● **What the exercise asks**:
Go through the records below and copy out every line that contains the word "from".

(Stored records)
···
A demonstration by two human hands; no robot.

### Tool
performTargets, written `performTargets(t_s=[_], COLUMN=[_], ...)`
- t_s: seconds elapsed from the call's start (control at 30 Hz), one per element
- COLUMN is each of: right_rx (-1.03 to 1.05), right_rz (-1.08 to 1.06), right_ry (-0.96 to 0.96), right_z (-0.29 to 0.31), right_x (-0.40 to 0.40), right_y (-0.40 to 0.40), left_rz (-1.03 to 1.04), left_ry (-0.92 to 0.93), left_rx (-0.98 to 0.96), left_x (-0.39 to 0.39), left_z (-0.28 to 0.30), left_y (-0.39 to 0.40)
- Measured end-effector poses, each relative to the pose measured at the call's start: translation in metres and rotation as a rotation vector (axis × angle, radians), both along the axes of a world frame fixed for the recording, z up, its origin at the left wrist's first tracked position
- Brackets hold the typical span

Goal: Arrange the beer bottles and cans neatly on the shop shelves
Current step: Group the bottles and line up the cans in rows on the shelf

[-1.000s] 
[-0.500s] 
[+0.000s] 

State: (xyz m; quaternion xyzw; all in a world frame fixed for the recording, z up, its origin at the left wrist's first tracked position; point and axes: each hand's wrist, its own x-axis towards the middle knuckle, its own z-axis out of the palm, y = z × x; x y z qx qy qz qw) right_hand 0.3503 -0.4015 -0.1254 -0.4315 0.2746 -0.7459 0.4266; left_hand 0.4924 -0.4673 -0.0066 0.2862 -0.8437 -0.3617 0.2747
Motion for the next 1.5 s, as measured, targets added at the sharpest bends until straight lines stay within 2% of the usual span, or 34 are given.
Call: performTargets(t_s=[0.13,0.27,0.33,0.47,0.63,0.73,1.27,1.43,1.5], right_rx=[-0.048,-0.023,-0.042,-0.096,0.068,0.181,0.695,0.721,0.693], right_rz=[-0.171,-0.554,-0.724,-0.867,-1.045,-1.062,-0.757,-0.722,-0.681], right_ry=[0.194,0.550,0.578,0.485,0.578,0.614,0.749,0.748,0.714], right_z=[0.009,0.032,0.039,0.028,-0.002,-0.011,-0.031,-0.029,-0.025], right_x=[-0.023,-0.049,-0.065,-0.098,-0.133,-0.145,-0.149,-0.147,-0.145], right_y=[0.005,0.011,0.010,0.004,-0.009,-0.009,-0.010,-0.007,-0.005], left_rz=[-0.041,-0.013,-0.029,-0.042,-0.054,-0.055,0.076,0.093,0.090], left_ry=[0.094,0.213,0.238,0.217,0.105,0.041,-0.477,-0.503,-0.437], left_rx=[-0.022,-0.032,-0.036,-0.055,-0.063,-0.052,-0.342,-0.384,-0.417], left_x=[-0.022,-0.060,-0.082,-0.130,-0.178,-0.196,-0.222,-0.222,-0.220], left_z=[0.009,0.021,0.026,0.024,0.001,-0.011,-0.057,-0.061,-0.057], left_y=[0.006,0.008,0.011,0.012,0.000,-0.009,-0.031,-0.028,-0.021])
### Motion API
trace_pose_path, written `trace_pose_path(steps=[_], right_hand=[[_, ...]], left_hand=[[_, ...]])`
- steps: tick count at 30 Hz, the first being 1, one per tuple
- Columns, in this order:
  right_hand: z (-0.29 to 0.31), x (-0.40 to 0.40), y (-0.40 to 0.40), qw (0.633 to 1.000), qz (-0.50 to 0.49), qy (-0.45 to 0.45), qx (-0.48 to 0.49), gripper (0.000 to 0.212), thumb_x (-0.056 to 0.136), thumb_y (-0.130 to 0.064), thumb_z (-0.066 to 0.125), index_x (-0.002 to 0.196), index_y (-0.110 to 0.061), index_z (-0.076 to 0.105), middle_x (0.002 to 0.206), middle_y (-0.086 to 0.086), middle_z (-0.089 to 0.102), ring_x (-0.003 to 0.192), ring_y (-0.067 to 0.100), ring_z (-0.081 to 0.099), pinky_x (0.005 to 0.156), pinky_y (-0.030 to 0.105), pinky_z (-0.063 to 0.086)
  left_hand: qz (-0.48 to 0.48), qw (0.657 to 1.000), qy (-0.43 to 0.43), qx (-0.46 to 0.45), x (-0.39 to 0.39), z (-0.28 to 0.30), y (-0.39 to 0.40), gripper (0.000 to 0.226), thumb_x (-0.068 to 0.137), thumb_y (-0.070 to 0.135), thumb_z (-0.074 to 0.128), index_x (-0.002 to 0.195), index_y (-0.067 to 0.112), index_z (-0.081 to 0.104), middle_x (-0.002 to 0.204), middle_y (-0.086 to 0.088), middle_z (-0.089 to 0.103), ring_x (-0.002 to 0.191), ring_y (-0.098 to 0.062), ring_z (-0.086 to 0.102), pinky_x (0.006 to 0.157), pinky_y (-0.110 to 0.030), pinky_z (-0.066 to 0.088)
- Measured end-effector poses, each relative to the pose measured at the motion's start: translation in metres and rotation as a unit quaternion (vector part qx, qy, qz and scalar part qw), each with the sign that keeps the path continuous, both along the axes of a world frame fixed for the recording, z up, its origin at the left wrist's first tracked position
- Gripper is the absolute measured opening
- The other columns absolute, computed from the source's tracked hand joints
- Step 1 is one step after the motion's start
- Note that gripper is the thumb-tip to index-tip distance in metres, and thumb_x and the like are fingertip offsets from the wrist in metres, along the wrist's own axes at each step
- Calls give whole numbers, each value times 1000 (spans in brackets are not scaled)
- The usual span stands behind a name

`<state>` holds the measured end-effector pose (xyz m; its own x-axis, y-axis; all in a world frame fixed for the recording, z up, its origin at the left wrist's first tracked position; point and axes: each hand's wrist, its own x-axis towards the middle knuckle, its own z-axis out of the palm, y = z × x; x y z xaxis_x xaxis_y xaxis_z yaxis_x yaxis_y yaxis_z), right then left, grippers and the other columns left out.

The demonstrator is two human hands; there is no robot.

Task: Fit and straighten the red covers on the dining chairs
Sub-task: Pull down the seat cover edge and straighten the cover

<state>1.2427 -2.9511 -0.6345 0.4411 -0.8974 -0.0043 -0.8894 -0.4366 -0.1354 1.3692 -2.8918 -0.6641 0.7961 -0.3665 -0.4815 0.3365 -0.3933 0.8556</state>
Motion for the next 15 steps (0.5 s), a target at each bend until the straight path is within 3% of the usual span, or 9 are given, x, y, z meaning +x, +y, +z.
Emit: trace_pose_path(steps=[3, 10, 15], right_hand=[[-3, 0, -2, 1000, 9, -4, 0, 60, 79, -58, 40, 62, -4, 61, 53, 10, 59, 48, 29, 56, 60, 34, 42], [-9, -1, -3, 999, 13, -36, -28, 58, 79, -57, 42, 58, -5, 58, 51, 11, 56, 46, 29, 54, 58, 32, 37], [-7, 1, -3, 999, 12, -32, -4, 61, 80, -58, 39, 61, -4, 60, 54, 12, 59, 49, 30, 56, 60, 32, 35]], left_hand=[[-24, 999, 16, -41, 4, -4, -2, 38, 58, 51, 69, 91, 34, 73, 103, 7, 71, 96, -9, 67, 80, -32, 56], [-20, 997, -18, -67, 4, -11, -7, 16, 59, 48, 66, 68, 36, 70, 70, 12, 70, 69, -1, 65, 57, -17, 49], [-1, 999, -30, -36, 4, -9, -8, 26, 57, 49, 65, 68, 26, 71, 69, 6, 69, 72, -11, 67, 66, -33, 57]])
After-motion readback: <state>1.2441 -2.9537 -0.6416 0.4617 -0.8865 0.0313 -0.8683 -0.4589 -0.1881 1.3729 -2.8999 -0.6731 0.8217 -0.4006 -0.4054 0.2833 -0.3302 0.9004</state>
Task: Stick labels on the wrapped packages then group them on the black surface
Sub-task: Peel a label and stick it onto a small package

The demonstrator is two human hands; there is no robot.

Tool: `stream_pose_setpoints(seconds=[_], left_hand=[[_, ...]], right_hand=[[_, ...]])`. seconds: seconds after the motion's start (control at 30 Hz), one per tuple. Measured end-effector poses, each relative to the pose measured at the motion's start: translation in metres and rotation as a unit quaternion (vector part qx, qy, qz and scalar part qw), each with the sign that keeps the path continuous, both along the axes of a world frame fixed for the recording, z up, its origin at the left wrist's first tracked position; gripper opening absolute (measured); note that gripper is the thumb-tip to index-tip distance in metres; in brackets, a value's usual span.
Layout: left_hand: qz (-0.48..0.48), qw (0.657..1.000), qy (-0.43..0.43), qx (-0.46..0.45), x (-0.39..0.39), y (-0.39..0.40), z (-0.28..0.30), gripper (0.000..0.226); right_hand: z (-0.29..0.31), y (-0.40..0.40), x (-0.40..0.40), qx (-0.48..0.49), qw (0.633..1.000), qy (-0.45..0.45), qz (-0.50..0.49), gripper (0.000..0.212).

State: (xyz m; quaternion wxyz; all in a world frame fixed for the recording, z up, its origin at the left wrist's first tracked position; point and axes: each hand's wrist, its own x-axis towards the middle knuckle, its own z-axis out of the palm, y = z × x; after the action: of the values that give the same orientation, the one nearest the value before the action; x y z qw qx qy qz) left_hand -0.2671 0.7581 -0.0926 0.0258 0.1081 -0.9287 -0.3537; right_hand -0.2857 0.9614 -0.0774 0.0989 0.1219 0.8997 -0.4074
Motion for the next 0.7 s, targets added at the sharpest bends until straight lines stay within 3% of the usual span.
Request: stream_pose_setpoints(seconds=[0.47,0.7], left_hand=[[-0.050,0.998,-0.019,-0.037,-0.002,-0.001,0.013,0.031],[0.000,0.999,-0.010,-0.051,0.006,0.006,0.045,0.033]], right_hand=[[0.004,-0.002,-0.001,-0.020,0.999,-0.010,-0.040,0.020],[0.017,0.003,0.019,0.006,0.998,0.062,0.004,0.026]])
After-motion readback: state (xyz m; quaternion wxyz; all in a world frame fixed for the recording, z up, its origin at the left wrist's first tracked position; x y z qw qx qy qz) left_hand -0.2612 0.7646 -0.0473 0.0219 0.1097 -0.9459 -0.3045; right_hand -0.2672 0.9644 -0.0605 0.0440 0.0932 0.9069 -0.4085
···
● **Result of this exercise**:
- t_s: seconds elapsed from the call's start (control at 30 Hz), one per element
- The other columns absolute, computed from the source's tracked hand joints
- Note that gripper is the thumb-tip to index-tip distance in metres, and thumb_x and the like are fingertip offsets from the wrist in metres, along the wrist's own axes at each step

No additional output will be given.